I'd be interested to know some of the things that you decided not to work on, some of the other possibilities. Your feeling for what the problematic of laser work were at that point. If you remember what people were talking and thinking about.

Hänsch:

Well, it was in some ways rather frustrating. We had these marvelous ideal light sources, much more monochromatic than anything that people had known before, and it was also clear that there were new ways of studying spectra of atoms with much better resolution, but you couldn't tune these lasers to wavelengths that were interesting. I remember that much of my time I felt a sense of frustration. I wished there was a way that I could tune laser wavelengths, say to the sodium lines. All we could do was look at neon itself, with helium neon lasers, because neon naturally had resonances, where the laser would emit light.

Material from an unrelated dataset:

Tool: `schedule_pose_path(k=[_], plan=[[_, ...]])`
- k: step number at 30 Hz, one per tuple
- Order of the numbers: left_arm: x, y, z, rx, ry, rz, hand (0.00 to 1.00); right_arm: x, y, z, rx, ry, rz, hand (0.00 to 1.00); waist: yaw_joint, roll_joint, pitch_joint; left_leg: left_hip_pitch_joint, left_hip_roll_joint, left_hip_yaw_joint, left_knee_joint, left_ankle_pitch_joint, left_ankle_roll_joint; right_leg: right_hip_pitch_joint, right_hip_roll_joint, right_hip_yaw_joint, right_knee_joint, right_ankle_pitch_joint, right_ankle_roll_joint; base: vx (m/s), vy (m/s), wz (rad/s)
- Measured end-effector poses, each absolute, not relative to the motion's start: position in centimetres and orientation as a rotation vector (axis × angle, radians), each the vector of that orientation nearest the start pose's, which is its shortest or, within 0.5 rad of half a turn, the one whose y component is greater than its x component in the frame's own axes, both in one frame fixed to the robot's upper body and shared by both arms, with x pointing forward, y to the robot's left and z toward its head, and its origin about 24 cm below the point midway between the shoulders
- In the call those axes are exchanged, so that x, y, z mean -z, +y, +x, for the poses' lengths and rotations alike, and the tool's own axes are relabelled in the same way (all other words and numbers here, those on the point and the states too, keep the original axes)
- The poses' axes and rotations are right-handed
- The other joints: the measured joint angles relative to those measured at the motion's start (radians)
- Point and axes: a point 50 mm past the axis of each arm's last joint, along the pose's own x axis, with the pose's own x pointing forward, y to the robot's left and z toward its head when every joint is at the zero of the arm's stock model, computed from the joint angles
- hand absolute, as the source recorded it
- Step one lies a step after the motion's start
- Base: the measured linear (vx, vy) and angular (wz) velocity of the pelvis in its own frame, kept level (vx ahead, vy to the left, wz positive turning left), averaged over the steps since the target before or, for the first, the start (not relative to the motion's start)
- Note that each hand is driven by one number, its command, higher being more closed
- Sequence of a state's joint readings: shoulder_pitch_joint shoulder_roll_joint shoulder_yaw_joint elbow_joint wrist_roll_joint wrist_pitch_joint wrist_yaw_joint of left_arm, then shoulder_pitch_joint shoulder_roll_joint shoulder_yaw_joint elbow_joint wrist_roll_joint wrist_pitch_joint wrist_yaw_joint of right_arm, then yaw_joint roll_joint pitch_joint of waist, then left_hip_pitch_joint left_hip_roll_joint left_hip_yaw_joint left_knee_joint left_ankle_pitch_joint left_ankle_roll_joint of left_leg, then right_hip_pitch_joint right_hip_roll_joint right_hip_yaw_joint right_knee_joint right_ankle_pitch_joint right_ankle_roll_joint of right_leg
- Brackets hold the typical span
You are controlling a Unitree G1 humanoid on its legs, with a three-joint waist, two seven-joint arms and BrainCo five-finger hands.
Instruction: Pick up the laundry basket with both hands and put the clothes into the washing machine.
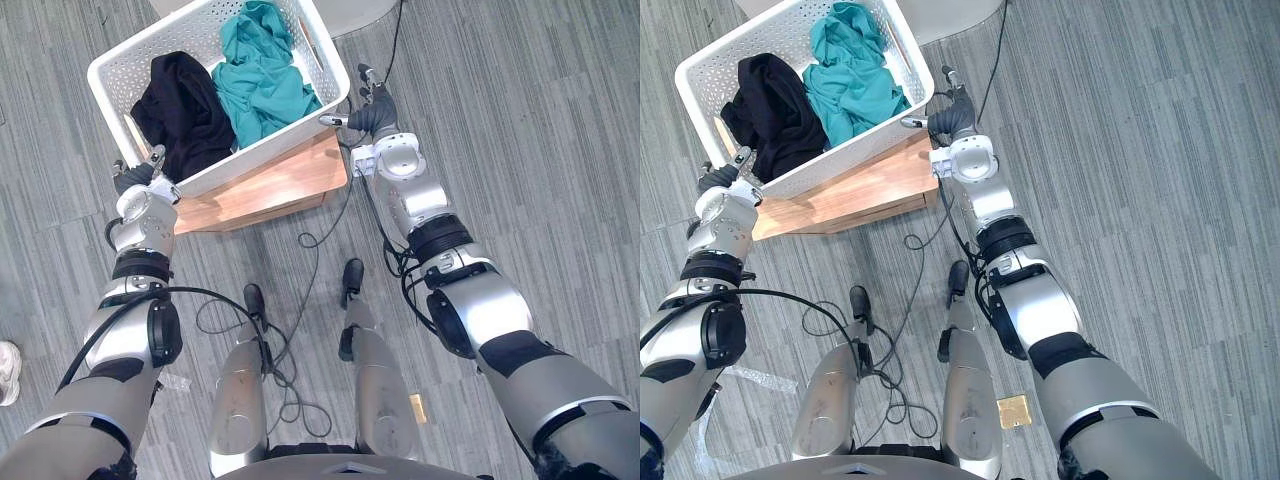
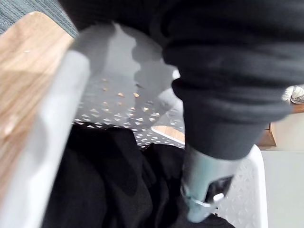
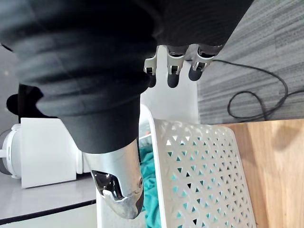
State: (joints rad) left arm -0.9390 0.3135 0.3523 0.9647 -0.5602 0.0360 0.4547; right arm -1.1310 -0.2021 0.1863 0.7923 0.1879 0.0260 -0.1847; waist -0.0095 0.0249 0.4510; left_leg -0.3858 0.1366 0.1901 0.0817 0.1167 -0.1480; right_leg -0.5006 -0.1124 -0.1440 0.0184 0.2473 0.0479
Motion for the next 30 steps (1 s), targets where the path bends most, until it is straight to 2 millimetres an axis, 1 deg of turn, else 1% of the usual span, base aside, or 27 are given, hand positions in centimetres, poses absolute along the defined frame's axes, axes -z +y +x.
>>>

So that's one thing we would have liked to do in the early days but couldn't.

Bromberg:

The neon was presenting interesting problems, or just?

Hänsch:

Well, neon was interesting because it was the material used in laser, and as it turned out at the time, very little was known about the actual transitions that lased, in particular the transition probabilities, the Einstein coefficients. There was no tabulation, as far as I knew no measurement even, and it turned out that by studying the interaction of the light from the helium-neon laser with the neon discharge, I was able to actually find out what these Einstein coefficients were, and so, in that sense it was interesting, but certainly not anything fundamental or of earth shaking importance. It just gave a little bit of a flavor of what might be possible if one could make these lasers widely tunable.

Bromberg:

One of the things I'm asking there was whether you had any connection or relationship with people who were trying to commercially make lasers?

Hänsch:

Well, actually in Germany there was really no laser industry to speak of. We had found a way to make helium-neon lasers rather simply and inexpensively, by glueing mirrors directly onto plasma tubes, and I wasn't aware that others had done that at all, so we got a patent for this configuration and we actually had an agreement with a German company, Leyboldt, to try to manufacture and sell these lasers. Later I learned—

Bromberg:

How did that turn out?

Hänsch:

It turned out that Leyboldt wasn't able to make lasers that would last long enough. The problem was that the mirrors had been glued and the quality of the epoxy apparently wasn't good enough to give a long lifetime, so the project was not commercially successful. And of course we were just students, we learned that there was a difference between making a working laser in the laboratory and making one that you can send out to customers.

Bromberg:

Was that an extensive interaction? You went over there and worked with them to—?

Hänsch:

Yes, we tried to teach them to make it, and they learned to make these lasers. The laser just wouldn't last very long. Of course, in the early days that was a common problem. There was a company in Palo Alto, Optics Technology, which independently had also found the same method of making lasers. I learned about that when I came to this country. They eventually went bankrupt with similar problems, they couldn't make lasers that lasted.

Bromberg:

So then just how extensive should we think about this connection with Leyboldt? Was it a couple of months?

Hänsch:

Yes, it was a relationship of a couple of months.

Bromberg:

Then you just went away from that and went back to academic work?

Hänsch:

Yes. Well, I never left the University, that was something we did on the side.

Bromberg:

...Who else was involved?

Hänsch:

A colleague of mine. He was a student at the same institute at that time and is now lay brother-in-law. Dieter Weiss is his name. Peter Toschek, my thesis advisor, was also part of the enterprise.

Bromberg:

I asked you here about the scientific style of your co-workers. That's one way to get some feeling for investigators, to ask people who work with them how they would characterize their styles—people who do a lot of theory before they sit down to experiment, or whether they would rather go into the laboratory and just try quickly. Then we ask people themselves how they would describe their own styles.

Hänsch:

Well, I don't think there was time enough for things to settle down into a particular style. Everything was just so new that we just tried to do the darnedest we could under the circumstances, without following any set style. Much of it was really just labor. We had to clean pumping stations, check for leaks, worry about how to keep mirror coatings from peeling off, lots of technical problems that really kept us from thinking too deeply about the theory.

 

Later on, when I went on to do my PED thesis, I found the time to really do calculations for a couple of months. That's when I started to understand some of the things that previously had just seemed like miracles.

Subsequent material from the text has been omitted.